Still Lake - Anne Stuart [1]
He moved closer, squinting. He was slightly nearsighted, but he never wore glasses except for his prescription sunglasses, and God knew where they were back in the mess of his room. The clothes were floating, half in, half out of the water, but he didn’t recognize the white shirt. He didn’t own any long-sleeved shirts.
He stopped moving, waist deep in the chilly water, and his skin froze. And then he moved, fast, running through the water till he reached her side, turning her over to see her pale, dead face, and the sliced throat, like a jester’s grin, curving beneath her jaw.
They loomed over him, coming out of nowhere, waiting for him, and he couldn’t move, frozen in the chilly water with Lorelei’s body in his arms.
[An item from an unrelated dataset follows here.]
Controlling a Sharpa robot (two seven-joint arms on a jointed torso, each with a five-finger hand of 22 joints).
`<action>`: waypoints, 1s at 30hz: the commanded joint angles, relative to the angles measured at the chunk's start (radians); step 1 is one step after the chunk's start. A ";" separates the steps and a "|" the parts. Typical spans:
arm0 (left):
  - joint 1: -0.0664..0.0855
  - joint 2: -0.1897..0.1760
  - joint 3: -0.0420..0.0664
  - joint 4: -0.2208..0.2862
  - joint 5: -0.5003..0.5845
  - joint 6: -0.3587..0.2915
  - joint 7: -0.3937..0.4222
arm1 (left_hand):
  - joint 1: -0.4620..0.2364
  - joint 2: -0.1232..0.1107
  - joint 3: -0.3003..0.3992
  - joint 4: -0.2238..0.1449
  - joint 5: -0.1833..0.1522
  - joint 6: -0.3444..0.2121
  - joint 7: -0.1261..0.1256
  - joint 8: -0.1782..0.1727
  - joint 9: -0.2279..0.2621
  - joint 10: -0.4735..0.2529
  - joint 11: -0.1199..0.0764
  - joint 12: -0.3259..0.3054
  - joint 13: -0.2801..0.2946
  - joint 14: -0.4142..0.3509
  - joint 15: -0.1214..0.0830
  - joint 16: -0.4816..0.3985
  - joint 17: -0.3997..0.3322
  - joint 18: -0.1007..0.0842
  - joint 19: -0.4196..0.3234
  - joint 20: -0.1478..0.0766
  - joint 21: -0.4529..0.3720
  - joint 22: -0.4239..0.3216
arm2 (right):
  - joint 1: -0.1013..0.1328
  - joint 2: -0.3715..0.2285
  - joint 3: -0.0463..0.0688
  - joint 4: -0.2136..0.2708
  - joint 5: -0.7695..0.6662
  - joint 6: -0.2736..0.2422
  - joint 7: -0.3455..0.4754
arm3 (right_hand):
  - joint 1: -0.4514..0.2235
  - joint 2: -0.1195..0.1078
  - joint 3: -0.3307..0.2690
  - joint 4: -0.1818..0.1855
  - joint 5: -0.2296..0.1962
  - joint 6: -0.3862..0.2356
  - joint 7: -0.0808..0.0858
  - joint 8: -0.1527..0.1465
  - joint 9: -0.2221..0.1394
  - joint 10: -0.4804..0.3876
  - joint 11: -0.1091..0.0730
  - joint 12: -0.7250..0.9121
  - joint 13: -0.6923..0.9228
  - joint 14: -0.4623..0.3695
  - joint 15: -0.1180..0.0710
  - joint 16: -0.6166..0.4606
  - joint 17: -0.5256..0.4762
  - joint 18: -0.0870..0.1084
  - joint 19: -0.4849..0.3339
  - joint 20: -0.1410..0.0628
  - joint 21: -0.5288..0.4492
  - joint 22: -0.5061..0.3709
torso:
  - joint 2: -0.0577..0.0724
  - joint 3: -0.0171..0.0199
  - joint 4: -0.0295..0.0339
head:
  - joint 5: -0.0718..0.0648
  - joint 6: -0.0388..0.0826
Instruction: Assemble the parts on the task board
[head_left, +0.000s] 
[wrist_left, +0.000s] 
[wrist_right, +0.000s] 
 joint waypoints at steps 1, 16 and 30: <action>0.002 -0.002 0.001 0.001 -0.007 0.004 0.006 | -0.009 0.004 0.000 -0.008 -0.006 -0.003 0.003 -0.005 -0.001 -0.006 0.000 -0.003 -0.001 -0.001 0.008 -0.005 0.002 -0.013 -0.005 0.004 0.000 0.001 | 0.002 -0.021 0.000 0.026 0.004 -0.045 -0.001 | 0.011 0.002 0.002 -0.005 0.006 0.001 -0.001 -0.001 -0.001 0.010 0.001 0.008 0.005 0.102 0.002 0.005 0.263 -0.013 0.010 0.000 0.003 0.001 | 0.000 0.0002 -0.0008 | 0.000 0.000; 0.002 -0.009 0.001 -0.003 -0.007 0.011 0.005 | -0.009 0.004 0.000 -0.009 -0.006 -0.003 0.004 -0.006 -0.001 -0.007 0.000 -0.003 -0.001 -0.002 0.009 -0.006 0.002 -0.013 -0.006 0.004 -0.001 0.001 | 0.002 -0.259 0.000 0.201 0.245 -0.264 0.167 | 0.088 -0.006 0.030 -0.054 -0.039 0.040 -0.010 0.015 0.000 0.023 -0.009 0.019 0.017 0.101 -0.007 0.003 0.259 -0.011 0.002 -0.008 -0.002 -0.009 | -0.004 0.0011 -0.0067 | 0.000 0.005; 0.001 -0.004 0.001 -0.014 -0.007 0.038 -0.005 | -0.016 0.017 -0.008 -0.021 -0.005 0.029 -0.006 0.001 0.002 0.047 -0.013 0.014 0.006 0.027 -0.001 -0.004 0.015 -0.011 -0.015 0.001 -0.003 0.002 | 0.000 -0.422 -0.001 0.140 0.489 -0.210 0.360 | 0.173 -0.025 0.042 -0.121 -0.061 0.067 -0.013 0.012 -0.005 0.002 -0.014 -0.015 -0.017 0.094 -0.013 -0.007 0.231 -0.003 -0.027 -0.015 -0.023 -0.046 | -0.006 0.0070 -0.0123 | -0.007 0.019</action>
“Thomas Ingram Griffin, alias Gram Thomas, alias Billy Gram, you’re under arrest for the willful murder of Alice Calderwood, Valette King and Lorelei Johnson. Anything you say…”
He didn’t listen to the words. He looked down at the girl in his arms, the girl he’d held last night, the girl whose blood had stained his hands.
And he began to cry.
1
There was only one major problem with trying to save the world, Sophie Davis decided as she stuffed half a blueberry muffin in her mouth. No one wanted her help.
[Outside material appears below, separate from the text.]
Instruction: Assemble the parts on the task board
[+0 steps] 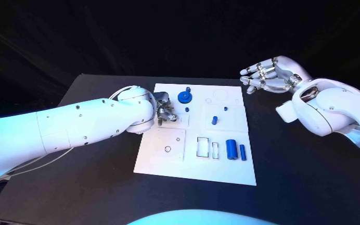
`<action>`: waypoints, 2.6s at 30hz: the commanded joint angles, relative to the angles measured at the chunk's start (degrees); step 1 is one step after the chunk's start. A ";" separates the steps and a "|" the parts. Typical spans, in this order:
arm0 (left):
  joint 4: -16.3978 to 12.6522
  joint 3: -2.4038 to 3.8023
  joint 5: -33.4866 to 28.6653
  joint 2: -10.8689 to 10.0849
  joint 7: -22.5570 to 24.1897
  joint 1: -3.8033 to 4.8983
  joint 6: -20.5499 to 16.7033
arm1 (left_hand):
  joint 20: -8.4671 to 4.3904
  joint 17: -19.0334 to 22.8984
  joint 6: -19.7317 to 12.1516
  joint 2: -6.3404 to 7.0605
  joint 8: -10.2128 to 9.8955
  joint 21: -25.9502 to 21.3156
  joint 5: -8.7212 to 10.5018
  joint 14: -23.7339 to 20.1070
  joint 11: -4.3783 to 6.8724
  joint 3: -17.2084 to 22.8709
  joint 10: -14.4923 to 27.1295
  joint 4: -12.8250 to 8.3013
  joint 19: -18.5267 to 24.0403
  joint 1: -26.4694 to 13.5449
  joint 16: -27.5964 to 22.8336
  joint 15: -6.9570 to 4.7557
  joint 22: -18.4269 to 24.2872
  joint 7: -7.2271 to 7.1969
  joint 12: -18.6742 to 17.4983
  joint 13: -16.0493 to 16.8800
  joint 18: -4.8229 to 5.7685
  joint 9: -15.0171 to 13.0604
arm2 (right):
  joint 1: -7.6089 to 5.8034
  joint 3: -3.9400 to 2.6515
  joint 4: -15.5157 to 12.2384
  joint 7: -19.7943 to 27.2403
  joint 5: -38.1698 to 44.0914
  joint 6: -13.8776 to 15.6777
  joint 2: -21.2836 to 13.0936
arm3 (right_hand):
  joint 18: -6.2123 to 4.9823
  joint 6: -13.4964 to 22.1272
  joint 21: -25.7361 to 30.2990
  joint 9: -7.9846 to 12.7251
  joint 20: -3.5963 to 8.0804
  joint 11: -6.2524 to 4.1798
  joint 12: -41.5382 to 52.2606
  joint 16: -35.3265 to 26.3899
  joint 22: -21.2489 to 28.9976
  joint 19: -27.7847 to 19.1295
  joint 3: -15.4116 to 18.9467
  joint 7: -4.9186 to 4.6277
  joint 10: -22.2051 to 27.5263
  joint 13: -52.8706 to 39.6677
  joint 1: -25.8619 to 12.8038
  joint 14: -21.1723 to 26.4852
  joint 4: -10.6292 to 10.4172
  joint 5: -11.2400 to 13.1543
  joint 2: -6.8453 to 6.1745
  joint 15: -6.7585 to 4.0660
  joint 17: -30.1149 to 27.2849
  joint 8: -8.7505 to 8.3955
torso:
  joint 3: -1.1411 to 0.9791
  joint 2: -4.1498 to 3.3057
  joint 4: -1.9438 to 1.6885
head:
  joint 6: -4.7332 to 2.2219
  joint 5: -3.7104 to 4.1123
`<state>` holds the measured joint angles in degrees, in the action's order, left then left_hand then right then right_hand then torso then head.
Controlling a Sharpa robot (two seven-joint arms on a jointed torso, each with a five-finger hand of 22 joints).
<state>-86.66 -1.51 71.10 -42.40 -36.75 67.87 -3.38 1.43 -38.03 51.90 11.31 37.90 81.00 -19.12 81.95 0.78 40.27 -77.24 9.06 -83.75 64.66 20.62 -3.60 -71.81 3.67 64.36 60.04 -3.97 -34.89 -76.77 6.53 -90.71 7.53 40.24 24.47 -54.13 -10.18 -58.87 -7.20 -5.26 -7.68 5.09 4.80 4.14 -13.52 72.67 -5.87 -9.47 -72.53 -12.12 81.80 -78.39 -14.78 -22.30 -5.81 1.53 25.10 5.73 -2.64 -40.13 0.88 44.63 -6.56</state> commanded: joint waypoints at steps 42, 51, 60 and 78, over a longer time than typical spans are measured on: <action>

The kitchen at Stonegate Farm was deserted, and Sophie perched on one of the stools, hiking her flowing chintz skirt around her legs as she devoured the rest of the muffin, no mean feat since it was one of those wickedly oversize ones, with enough fat to clog the arteries of a family of four. She was a firm believer in the tenet that calories consumed in private didn’t count. There had been three muffins left from breakfast. She reached for the second one.
It wasn’t as if anyone else wanted them. Her mother, Grace, barely ate enough to keep alive, and when her half sister, Marty, finally dragged herself out into the daylight she’d refuse everything but coffee and cigarettes.
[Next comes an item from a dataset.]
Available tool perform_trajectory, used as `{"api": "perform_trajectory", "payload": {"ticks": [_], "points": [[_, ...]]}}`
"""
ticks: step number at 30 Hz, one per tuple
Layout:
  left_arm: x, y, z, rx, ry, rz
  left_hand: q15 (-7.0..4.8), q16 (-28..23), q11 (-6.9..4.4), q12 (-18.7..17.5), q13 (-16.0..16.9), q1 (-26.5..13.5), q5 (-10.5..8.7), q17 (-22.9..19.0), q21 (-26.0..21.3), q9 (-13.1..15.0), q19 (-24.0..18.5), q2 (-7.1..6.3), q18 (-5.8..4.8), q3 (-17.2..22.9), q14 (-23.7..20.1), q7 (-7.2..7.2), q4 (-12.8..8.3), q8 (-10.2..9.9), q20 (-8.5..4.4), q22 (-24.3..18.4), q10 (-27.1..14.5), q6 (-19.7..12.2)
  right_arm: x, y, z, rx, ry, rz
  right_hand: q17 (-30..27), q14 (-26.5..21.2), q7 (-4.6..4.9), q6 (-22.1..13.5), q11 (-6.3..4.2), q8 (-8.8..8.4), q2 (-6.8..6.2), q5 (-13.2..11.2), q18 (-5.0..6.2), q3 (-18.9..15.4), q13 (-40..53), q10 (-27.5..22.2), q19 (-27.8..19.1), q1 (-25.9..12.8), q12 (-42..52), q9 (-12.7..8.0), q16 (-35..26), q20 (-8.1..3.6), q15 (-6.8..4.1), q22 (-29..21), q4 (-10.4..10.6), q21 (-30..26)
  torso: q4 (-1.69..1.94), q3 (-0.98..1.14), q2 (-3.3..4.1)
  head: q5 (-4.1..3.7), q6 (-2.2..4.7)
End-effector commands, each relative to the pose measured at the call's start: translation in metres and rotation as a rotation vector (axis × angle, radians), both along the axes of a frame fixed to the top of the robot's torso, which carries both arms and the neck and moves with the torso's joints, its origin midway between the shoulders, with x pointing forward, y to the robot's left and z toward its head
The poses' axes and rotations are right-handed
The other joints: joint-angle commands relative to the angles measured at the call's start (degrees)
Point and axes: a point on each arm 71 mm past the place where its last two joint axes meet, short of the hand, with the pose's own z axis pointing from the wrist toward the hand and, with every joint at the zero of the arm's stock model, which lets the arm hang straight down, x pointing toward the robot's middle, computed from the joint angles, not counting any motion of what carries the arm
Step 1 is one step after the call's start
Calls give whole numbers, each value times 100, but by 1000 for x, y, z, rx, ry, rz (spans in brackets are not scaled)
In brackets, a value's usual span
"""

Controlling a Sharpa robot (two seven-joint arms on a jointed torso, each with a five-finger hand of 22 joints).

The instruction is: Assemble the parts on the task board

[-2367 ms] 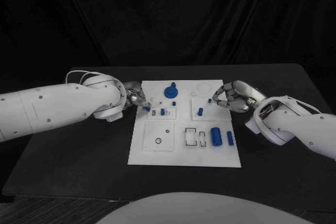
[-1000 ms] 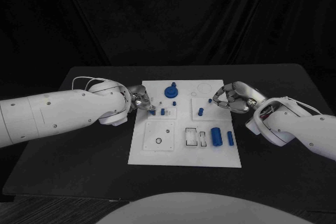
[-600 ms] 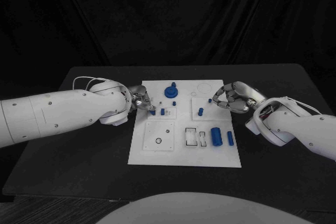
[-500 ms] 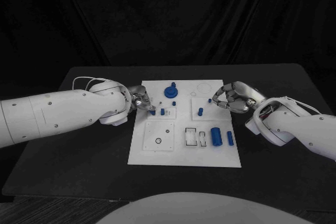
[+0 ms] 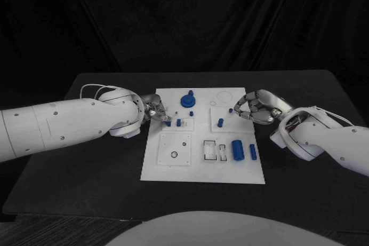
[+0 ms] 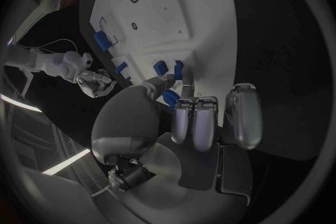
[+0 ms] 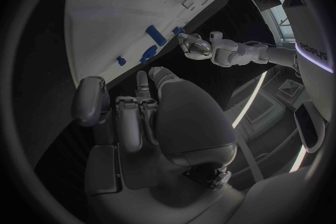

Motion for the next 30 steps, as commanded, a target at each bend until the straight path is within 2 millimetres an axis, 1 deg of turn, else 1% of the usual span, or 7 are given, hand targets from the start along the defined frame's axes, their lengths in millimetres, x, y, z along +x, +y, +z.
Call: {"api": "perform_trajectory", "payload": {"ticks": [1, 8, 11, 14, 15, 21, 30], "points": [[-2, -2, -1, -3, 14, -26, -20, 76, -6, 20, 1512, -67, -61, 1523, -95, 139, 47, -7, -23, -39, 685, -37, 110, 116, 11, 1074, 637, -60, -1, -1, -1, -6, 1, -14, 1555, 577, -1, -83, 24, 98, 0, 142, 26, 187, 1545, 547, -38, 54, 95, -68, 118, 12, 33, 908, 33, -105, -2, 0, 0, 3, -1], [-2, -3, -2, -2, 20, -32, -15, 76, 0, 20, 1512, -74, -162, 1523, -109, 125, 44, -23, -21, -114, 685, -29, 142, 98, 15, 1072, 637, -79, 0, 0, -1, -6, 2, -13, 1555, 577, -1, -83, 24, 98, 0, 142, 26, 187, 1545, 547, -38, 54, 95, -68, 118, 12, 33, 908, 33, -105, 2, 0, 0, 6, -1], [-2, -3, -2, -2, 20, -33, -5, 76, 9, 20, 1512, -92, -536, 1523, -119, 106, 44, -7, -21, -247, 685, -20, 226, 84, 25, 1072, 637, -77, 0, 0, -1, -6, 2, -13, 1555, 577, -1, -83, 24, 98, 0, 142, 26, 187, 1545, 547, -38, 54, 95, -68, 118, 12, 33, 908, 33, -105, 1, 0, 1, 12, -1], [-2, -3, -2, -2, 20, -33, 5, 76, 24, 20, 1512, -154, -623, 1523, -129, 88, 44, -10, -21, -498, 685, -3, 356, 73, 36, 1072, 637, -69, -1, -1, -1, -6, 2, -13, 1555, 577, -1, -83, 24, 98, 0, 142, 26, 187, 1545, 547, -38, 54, 95, -68, 118, 12, 33, 908, 33, -105, 1, -1, 1, 13, -1], [-2, -3, -2, -1, 21, -33, 14, 76, 32, 20, 1512, -198, -771, 1523, -131, 78, 46, -2, -21, -644, 685, 9, 438, 65, 40, 1073, 637, -70, -1, -1, -1, -6, 2, -13, 1555, 577, -1, -83, 24, 98, 0, 142, 26, 187, 1545, 547, -38, 54, 95, -68, 118, 12, 33, 908, 33, -105, 1, -1, 1, 11, -1], [-2, -3, -2, 1, 23, -33, 44, 76, 73, 19, 1512, -216, -1110, 1523, -145, 46, 47, 66, -20, -1070, 685, 57, 672, 7, 66, 1073, 636, -175, -1, -1, -2, -6, 3, -14, 1555, 577, -1, -83, 24, 98, 0, 142, 26, 187, 1545, 547, -38, 54, 95, -68, 118, 12, 33, 908, 33, -105, 1, -1, 2, 2, -1], [-1, -3, -3, 3, 24, -32, 56, 76, 84, 19, 1512, -273, -1196, 1523, -155, 109, 48, 146, -18, -1477, 685, 59, 961, 88, 83, 1073, 637, -210, -1, -1, -2, -7, 4, -15, 1555, 577, -1, -83, 24, 98, 0, 142, 26, 187, 1545, 547, -38, 54, 95, -68, 118, 12, 33, 908, 33, -105, -4, 0, -1, 4, -1]]}}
Sophie could sympathize with the cigarettes. She’d given them up four months ago, and in return she’d added fifteen pounds to her already generous frame. And she never spent a day without thinking longingly of one last smoke.
She broke the second muffin in half, putting the rest back on the English stoneware plate in the vain hope she wouldn’t succumb to temptation. Sugar and butter were an entirely satisfactory substitute for nicotine, but unfortunately she could see what they were doing to her body. The cigarettes had been turning her lungs black, but no one was looking at her lungs. If she kept on at this rate she’d be out of size twelves before long and into fourteens. She took the second half of the muffin and shoved it into her mouth.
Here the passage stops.